***** Stored data
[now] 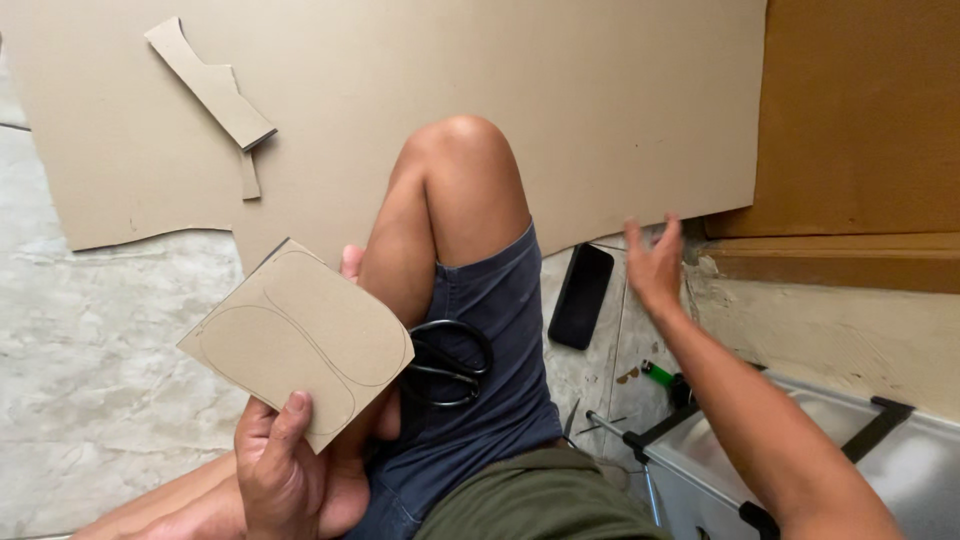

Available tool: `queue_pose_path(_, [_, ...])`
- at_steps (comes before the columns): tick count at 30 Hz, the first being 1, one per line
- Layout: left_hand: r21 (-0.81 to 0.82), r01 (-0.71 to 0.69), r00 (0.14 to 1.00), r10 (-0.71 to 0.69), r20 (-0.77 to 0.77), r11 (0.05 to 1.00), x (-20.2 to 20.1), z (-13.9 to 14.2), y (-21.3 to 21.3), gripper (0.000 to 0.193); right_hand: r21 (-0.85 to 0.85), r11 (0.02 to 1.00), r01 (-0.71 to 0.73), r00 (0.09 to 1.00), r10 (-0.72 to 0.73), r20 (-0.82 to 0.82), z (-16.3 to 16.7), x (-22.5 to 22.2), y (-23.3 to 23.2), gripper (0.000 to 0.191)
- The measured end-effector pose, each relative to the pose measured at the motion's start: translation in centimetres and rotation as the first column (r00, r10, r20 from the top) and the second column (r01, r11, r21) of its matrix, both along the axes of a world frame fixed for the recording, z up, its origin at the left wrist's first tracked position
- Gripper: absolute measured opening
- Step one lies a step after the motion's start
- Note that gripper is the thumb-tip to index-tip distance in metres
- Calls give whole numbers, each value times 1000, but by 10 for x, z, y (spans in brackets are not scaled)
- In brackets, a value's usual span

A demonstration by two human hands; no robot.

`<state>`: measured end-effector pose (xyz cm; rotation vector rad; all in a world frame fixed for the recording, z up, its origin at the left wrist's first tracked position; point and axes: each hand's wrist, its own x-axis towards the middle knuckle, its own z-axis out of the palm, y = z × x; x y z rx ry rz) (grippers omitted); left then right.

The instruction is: The person sits on the floor and cuts out insole-shaped pieces from cardboard sheets using scissors, following drawn outlines. They stack finished cut pieces aside, trim the edges of each cutout, and set scrap pieces aside as they work through the sheets.

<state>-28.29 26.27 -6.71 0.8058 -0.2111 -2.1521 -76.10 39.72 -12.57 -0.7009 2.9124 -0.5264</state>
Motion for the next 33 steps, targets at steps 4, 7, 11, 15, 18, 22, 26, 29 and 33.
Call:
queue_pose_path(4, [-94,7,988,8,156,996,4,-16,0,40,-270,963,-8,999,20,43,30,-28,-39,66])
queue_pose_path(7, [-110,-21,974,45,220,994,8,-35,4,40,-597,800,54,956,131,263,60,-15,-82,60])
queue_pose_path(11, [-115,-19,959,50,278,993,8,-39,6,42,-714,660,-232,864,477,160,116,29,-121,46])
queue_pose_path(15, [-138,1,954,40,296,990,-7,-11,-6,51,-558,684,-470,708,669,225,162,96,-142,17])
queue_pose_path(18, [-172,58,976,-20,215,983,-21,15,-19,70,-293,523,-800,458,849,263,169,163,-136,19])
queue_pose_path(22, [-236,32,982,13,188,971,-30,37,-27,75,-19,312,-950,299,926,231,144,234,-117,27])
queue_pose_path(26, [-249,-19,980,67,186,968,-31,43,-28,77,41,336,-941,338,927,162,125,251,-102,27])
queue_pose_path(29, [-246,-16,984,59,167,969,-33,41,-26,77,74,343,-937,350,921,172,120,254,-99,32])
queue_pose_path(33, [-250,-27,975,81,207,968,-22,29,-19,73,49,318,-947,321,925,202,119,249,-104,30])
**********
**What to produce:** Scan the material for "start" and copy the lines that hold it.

**Exercise output:**
- The measured end-effector pose, each relative to the pose measured at the motion's start: translation in centimetres and rotation as the first column (r00, r10, r20 from the top) and the second column (r01, r11, r21) of its matrix, both along the axes of a world frame fixed for the recording, z up, its origin at the left wrist's first tracked position
- Step one lies a step after the motion's start

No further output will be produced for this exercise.